In 2014, when a Democrat was elected Mayor for the first time since 1994, I started to get my hopes up. History shows that you put a liberal Democrat in charge of New York, things will start to get interesting again, and Bill De Blasio has not broken that pattern. Almost instantly, the homeless population moved back into the subways and gun violence once more took its rightful spot as the city’s most popular pastime.

As 2015 came to a close, I began looking around for what might well be the hot new trend in New York criminality in the coming year, and a spate of incidents led me to conclude it would likely be an unprecedented spike in RUASs, or Random Unprovoked Attacks on Strangers. There’s never any theft involved, no profit motive, just some kook with a knife or a razor who slashes the hell out of someone on the street or on a train for no discernible reason, then runs away.

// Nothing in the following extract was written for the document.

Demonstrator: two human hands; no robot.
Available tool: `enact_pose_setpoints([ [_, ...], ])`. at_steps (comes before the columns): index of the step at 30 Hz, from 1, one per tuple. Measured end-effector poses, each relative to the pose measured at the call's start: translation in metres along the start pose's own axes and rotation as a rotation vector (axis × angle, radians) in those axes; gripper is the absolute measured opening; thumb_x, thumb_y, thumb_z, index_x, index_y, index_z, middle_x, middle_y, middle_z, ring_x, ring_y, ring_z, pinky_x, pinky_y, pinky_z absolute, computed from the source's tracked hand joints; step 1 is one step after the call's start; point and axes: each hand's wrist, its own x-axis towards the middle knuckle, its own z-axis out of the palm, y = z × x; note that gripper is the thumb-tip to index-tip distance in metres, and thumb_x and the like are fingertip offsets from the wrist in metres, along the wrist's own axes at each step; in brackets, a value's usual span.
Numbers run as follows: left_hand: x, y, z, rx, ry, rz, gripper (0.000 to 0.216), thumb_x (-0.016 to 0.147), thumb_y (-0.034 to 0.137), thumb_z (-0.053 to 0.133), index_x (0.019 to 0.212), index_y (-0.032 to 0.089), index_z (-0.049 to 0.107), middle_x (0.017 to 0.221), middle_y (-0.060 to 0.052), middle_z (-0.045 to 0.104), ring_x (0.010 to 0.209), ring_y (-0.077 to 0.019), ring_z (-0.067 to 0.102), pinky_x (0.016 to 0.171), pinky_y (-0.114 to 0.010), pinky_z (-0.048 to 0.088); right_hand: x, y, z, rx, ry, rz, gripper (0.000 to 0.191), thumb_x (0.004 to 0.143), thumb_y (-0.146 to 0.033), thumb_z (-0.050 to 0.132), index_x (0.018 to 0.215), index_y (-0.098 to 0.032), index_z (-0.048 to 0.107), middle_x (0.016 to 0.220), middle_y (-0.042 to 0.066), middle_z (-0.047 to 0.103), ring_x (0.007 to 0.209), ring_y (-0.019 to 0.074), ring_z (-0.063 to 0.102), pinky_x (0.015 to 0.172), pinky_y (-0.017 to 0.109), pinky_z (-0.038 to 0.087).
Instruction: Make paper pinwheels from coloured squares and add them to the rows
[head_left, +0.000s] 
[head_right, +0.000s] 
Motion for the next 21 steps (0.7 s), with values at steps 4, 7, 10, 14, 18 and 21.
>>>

In mid-December, a Chinese exchange student on her way to school in Queens was slashed in the face by a man wearing a surgical mask. (Several weeks later the attacker in that case left a note admitting he’d slashed the wrong girl.) Later that same day another man getting off the A train was slashed down the side of the neck by a complete stranger who then disappeared down the tunnel. It seemed to hint at things to come.

My guess was right. Someone knocked on the apartment door of a 25-year-old man in Prospect Lefferts Gardens at about 8:30 on New Year’s Eve. When he opened the door, he found a stranger standing in the hall. The stranger said “I want to talk to you,’ then pulled out a box cutter and lunged at him. The exact mechanics and logistics of what followed is unclear, but as the 25-year-old tried to slam the door, the well-prepared but bumbling stranger pulled out, in quick succession, a gun and then a bottle of what seemed to be bleach, which he splashed at the man’s eyes before running away. The 25-year-old was ultimately unharmed, but not for lack of trying.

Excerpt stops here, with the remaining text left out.